BEGIN Collected data

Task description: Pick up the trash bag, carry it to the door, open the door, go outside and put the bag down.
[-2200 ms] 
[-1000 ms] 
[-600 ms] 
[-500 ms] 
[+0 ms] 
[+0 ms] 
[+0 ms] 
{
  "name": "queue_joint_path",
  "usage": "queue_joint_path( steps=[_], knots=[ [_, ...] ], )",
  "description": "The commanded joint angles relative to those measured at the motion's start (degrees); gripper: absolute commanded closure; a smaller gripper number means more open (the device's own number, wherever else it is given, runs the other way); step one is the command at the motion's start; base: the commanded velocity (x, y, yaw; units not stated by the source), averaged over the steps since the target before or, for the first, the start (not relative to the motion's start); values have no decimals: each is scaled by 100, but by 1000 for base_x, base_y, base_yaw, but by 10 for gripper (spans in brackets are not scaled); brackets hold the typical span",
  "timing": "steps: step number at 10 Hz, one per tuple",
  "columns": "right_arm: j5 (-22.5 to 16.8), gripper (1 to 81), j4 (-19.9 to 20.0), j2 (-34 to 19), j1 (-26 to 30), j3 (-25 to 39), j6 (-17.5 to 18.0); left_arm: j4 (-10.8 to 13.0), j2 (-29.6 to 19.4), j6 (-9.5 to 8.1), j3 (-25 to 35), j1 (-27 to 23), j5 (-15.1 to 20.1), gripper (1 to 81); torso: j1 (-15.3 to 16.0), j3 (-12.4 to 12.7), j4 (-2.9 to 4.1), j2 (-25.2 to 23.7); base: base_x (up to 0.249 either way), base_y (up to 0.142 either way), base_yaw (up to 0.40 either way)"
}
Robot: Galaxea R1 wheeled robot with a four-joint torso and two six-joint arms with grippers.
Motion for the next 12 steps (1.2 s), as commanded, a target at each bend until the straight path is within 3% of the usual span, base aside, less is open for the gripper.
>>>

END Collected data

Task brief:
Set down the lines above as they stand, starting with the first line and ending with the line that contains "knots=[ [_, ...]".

Written reply:
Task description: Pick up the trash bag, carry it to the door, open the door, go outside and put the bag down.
[-2200 ms] 
[-1000 ms] 
[-600 ms] 
[-500 ms] 
[+0 ms] 
[+0 ms] 
[+0 ms] 
{
  "name": "queue_joint_path",
  "usage": "queue_joint_path( steps=[_], knots=[ [_, ...] ], )",

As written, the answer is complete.